- Task: Take each line of the data that contains the string "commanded" and copy it.

Data records:

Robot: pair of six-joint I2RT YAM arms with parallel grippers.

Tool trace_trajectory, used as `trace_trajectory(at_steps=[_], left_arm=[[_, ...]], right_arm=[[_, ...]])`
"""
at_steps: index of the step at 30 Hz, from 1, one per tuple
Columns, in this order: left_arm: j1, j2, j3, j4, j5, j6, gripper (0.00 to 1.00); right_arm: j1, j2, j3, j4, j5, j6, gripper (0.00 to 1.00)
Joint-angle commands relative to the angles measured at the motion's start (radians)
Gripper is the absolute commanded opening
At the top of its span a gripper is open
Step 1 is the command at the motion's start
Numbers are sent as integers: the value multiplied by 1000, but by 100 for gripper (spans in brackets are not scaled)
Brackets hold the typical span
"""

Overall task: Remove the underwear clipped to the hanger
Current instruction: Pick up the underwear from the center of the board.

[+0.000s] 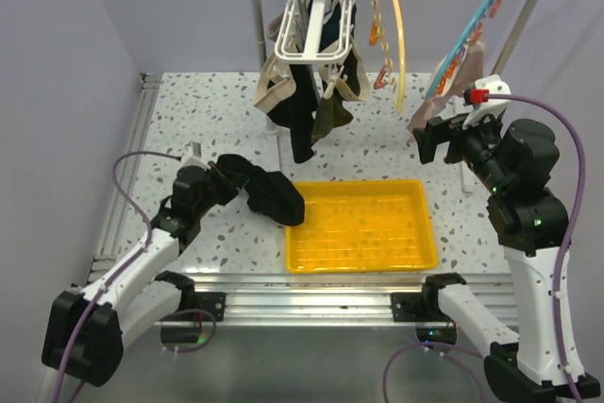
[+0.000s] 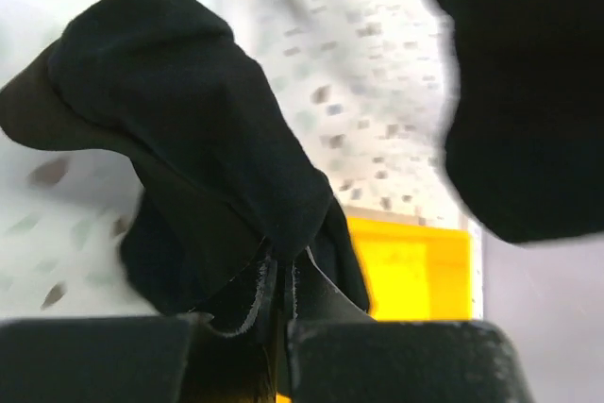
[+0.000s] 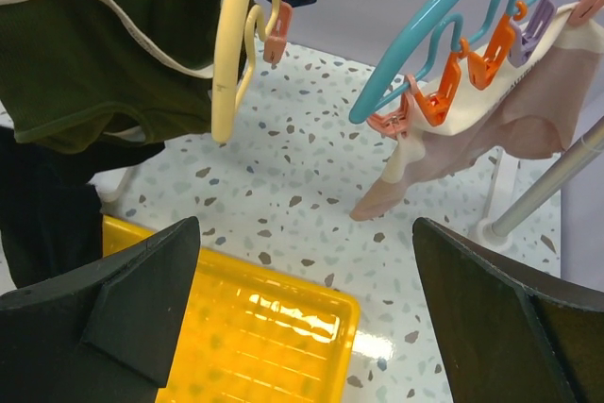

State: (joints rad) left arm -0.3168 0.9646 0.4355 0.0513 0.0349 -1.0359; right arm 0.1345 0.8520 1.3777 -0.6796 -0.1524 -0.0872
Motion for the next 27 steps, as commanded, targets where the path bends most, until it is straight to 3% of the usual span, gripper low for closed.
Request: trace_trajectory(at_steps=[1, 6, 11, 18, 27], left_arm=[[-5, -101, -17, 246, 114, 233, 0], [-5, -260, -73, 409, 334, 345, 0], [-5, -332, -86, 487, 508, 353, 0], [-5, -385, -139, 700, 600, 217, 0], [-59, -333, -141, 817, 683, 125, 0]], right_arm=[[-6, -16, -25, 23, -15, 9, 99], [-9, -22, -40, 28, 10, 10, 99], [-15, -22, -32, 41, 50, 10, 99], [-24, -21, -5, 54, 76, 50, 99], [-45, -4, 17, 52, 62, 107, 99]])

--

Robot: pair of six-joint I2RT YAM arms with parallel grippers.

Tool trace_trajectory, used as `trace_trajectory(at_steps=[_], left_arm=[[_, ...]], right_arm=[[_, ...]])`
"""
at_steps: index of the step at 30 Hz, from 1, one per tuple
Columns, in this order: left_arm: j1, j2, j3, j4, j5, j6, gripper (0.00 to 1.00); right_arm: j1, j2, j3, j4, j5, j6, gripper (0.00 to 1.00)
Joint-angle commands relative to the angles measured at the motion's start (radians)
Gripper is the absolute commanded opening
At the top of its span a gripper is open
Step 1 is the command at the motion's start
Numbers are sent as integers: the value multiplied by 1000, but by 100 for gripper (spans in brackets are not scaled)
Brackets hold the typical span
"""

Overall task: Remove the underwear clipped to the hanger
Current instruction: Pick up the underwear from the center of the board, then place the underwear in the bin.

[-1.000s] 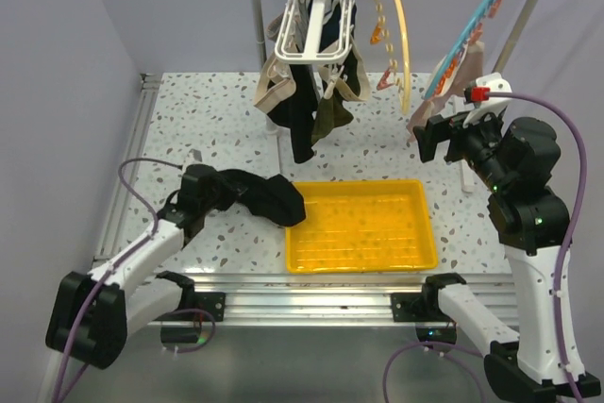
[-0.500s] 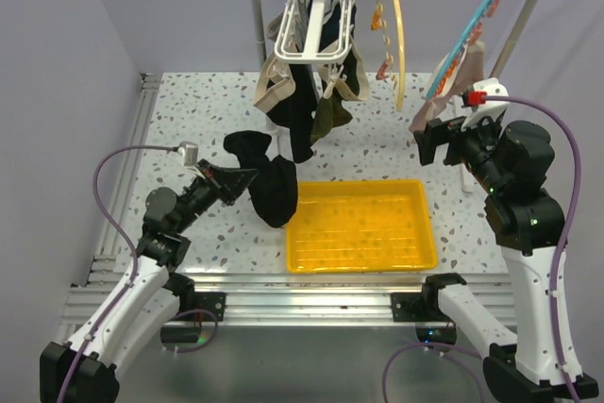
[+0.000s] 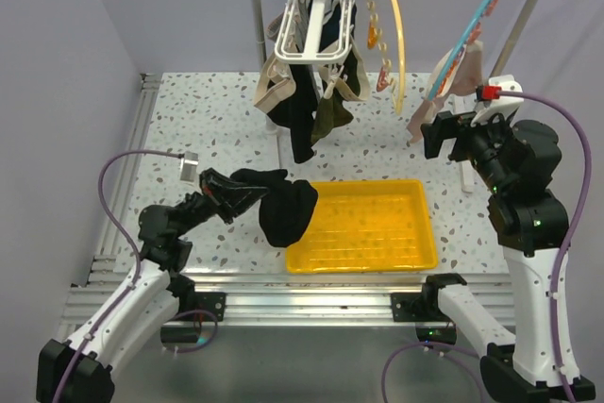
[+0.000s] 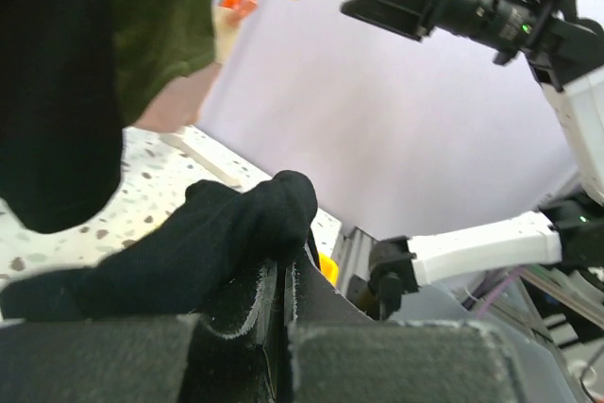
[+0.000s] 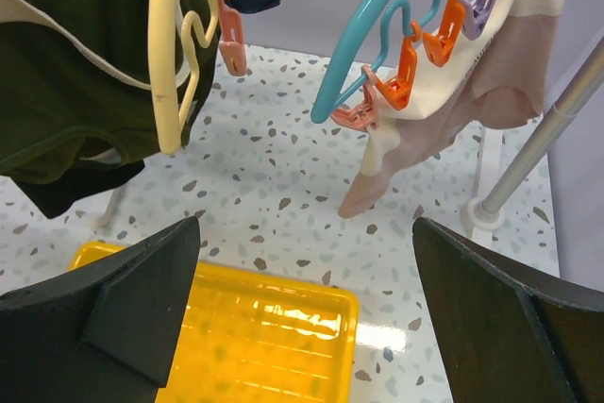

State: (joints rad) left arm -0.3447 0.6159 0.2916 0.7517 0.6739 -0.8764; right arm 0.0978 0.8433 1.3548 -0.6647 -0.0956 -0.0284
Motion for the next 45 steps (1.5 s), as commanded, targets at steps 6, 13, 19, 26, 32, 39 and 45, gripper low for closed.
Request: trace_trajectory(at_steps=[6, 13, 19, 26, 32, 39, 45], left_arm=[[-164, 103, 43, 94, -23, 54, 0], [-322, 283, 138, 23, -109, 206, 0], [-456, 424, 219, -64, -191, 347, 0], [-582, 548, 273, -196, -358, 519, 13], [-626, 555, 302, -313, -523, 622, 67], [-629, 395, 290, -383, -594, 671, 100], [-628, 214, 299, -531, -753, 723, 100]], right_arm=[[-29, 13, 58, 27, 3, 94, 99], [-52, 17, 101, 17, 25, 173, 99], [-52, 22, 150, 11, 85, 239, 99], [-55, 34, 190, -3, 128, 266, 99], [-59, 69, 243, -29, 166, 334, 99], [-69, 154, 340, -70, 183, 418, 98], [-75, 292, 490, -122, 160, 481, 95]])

- Result:
Gripper is the absolute commanded opening
Motion for the next 27 steps, as commanded, targets where the path bends most, until it is straight to 3% of the usual span, gripper low for closed.
Gripper is the absolute commanded opening
Motion for the next 45 steps (1.5 s), as commanded, targets at steps 6, 13, 19, 26, 32, 39 and 45, gripper low for closed.

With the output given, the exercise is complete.